## What you should do
Set down all of the entries exactly, leaving nothing out.

## Data provided
──────────

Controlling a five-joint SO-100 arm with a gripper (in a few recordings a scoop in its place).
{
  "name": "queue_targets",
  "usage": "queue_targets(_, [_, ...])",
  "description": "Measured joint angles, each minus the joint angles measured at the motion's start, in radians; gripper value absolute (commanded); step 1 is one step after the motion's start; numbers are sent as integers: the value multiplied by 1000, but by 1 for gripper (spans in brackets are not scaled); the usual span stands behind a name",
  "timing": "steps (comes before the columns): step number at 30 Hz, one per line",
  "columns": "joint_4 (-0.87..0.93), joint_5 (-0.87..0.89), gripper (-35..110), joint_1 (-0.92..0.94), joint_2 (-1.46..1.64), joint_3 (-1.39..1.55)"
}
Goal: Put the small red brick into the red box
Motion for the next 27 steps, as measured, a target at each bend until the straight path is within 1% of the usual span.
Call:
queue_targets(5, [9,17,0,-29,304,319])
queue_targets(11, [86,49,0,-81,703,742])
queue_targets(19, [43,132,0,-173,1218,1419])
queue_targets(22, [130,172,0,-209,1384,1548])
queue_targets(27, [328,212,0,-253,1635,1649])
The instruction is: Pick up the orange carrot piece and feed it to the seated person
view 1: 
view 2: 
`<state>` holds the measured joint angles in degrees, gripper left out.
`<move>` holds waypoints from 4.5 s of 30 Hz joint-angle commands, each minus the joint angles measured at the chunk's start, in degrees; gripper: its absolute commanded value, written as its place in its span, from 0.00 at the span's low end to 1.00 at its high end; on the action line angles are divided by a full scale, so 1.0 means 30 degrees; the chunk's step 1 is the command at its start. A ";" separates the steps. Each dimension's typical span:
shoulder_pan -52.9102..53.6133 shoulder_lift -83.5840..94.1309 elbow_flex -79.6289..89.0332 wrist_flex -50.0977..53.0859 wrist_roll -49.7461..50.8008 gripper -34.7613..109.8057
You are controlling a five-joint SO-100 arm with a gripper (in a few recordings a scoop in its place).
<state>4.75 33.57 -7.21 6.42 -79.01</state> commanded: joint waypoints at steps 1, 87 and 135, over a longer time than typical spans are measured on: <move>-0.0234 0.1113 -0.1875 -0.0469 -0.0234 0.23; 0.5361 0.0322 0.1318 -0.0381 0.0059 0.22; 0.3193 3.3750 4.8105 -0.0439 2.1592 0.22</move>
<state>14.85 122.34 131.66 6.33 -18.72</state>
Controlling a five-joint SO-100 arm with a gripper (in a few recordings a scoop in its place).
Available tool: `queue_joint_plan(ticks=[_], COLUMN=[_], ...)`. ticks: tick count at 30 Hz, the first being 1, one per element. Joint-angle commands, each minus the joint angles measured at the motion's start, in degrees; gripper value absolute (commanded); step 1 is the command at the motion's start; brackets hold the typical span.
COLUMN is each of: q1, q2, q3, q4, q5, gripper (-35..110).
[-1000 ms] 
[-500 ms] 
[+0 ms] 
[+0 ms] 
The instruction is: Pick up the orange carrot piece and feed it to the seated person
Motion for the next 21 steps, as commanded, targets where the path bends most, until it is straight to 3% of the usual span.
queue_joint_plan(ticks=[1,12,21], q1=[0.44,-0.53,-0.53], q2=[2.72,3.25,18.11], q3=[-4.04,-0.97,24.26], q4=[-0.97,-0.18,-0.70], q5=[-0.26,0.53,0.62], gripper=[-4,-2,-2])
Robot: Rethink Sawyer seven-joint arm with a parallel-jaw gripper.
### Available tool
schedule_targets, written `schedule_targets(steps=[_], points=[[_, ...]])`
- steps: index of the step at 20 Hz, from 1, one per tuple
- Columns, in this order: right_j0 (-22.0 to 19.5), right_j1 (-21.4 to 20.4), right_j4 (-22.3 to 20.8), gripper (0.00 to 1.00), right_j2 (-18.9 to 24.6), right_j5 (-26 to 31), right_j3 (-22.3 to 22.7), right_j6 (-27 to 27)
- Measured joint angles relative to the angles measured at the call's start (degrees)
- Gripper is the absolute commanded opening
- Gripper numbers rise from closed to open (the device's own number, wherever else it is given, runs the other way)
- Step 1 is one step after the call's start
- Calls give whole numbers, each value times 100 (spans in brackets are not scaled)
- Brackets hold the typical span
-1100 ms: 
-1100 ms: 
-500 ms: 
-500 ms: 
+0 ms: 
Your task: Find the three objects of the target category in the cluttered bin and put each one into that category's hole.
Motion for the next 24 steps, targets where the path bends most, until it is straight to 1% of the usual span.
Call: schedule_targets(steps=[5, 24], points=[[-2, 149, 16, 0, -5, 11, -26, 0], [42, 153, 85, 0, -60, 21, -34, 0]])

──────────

## Solution to the problem
Controlling a five-joint SO-100 arm with a gripper (in a few recordings a scoop in its place).
{
  "name": "queue_targets",
  "usage": "queue_targets(_, [_, ...])",
  "description": "Measured joint angles, each minus the joint angles measured at the motion's start, in radians; gripper value absolute (commanded); step 1 is one step after the motion's start; numbers are sent as integers: the value multiplied by 1000, but by 1 for gripper (spans in brackets are not scaled); the usual span stands behind a name",
  "timing": "steps (comes before the columns): step number at 30 Hz, one per line",
  "columns": "joint_4 (-0.87..0.93), joint_5 (-0.87..0.89), gripper (-35..110), joint_1 (-0.92..0.94), joint_2 (-1.46..1.64), joint_3 (-1.39..1.55)"
}
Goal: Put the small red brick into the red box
Motion for the next 27 steps, as measured, a target at each bend until the straight path is within 1% of the usual span.
Call:
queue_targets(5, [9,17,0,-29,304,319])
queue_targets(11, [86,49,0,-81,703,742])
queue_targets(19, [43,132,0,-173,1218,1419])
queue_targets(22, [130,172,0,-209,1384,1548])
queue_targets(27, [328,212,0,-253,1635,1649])
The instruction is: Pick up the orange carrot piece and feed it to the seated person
view 1: 
view 2: 
`<state>` holds the measured joint angles in degrees, gripper left out.
`<move>` holds waypoints from 4.5 s of 30 Hz joint-angle commands, each minus the joint angles measured at the chunk's start, in degrees; gripper: its absolute commanded value, written as its place in its span, from 0.00 at the span's low end to 1.00 at its high end; on the action line angles are divided by a full scale, so 1.0 means 30 degrees; the chunk's step 1 is the command at its start. A ";" separates the steps. Each dimension's typical span:
shoulder_pan -52.9102..53.6133 shoulder_lift -83.5840..94.1309 elbow_flex -79.6289..89.0332 wrist_flex -50.0977..53.0859 wrist_roll -49.7461..50.8008 gripper -34.7613..109.8057
You are controlling a five-joint SO-100 arm with a gripper (in a few recordings a scoop in its place).
<state>4.75 33.57 -7.21 6.42 -79.01</state> commanded: joint waypoints at steps 1, 87 and 135, over a longer time than typical spans are measured on: <move>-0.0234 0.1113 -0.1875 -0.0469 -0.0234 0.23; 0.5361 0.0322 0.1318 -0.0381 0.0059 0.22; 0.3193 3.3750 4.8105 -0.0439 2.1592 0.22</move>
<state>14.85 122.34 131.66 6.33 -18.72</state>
Controlling a five-joint SO-100 arm with a gripper (in a few recordings a scoop in its place).
Available tool: `queue_joint_plan(ticks=[_], COLUMN=[_], ...)`. ticks: tick count at 30 Hz, the first being 1, one per element. Joint-angle commands, each minus the joint angles measured at the motion's start, in degrees; gripper value absolute (commanded); step 1 is the command at the motion's start; brackets hold the typical span.
COLUMN is each of: q1, q2, q3, q4, q5, gripper (-35..110).
[-1000 ms] 
[-500 ms] 
[+0 ms] 
[+0 ms] 
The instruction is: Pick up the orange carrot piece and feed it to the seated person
Motion for the next 21 steps, as commanded, targets where the path bends most, until it is straight to 3% of the usual span.
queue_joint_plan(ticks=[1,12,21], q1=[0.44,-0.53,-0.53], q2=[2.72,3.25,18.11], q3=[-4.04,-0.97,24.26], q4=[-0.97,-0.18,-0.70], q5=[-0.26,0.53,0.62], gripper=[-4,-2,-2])
Robot: Rethink Sawyer seven-joint arm with a parallel-jaw gripper.
### Available tool
schedule_targets, written `schedule_targets(steps=[_], points=[[_, ...]])`
- steps: index of the step at 20 Hz, from 1, one per tuple
- Columns, in this order: right_j0 (-22.0 to 19.5), right_j1 (-21.4 to 20.4), right_j4 (-22.3 to 20.8), gripper (0.00 to 1.00), right_j2 (-18.9 to 24.6), right_j5 (-26 to 31), right_j3 (-22.3 to 22.7), right_j6 (-27 to 27)
- Measured joint angles relative to the angles measured at the call's start (degrees)
- Gripper is the absolute commanded opening
- Gripper numbers rise from closed to open (the device's own number, wherever else it is given, runs the other way)
- Step 1 is one step after the call's start
- Calls give whole numbers, each value times 100 (spans in brackets are not scaled)
- Brackets hold the typical span
-1100 ms: 
-1100 ms: 
-500 ms: 
-500 ms: 
+0 ms: 
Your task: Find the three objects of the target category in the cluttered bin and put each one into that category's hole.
Motion for the next 24 steps, targets where the path bends most, until it is straight to 1% of the usual span.
Call: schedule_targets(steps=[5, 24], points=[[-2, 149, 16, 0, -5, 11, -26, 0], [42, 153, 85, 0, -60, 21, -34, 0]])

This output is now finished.